The characters in Refugee are fictional, but Gratz has successfully entered their hearts and souls. Each is a “real” child with hopes, fears and dreams, set in the context of their own nationality/ religion/ race. At the end of the book Gratz describes the inspiration behind each character, as well as minor characters in the stories who are real people, as are the events from history. My husband says he found the book “confronting”. I agree, but I also found it compelling: the stories are interspersed: first Josef, then Isabel, then Mahmoud, then back to Josef and so on. The chapters end on “cliff hangers” and we want to read on, not only to see what will happen, but also because, as the interconnectedness of the three stories becomes apparent, they are also fascinating. We all know that the journeys made by refugees are dangerous, life and death ventures. We become embroiled in their worlds, we worry for them and hope for their eventual safety: elements that definitely make this book a page turner.

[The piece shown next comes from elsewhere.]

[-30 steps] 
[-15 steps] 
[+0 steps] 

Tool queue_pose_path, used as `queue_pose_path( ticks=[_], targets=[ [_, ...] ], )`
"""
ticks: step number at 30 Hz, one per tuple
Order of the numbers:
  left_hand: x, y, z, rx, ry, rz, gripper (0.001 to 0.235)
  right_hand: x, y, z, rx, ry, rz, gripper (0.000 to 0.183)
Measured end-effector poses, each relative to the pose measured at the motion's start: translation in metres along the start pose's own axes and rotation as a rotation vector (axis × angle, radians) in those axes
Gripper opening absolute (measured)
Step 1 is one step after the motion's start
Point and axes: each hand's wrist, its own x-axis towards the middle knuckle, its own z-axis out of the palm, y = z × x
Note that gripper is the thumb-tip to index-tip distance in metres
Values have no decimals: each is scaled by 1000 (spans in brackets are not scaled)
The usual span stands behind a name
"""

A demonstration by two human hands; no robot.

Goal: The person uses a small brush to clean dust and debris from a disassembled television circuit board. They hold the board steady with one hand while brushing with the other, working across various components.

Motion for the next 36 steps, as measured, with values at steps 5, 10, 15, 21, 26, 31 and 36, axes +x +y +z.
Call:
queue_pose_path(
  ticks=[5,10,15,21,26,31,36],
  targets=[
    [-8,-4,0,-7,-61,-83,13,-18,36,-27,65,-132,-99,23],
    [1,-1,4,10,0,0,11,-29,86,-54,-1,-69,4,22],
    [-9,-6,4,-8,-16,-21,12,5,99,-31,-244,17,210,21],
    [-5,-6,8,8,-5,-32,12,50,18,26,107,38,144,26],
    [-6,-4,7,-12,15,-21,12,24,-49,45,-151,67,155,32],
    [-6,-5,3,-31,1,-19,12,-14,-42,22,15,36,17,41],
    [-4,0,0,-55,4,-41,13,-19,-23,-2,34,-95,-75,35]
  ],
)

For me personally, I found that Refugee connected with my sense of humanity and social justice. As a mother, I thought of how I would hate my children to go through ordeals like those suffered by the children in the book. Refugee children are among the world’s most vulnerable and are often go without health care and education, due to being “on the run” and “countryless”. They also suffer from the trauma of things they have seen and experienced, things which are sewn into the fabric of the “forever years” of their childhoods. Many refugees and former refugees whom I have known personally say that they never expected to have to leave their homes. We never know what the future will hold: it is a situation which no one would want to find themselves in, but which could happen anywhere. Gratz expresses this in Refugee, particularly through his tying together of Josef, Isabel and Mahmoud’s stories. This is a powerful book, by a skilled author, which young people– indeed any people– should read to understand the human face of this very important world issue.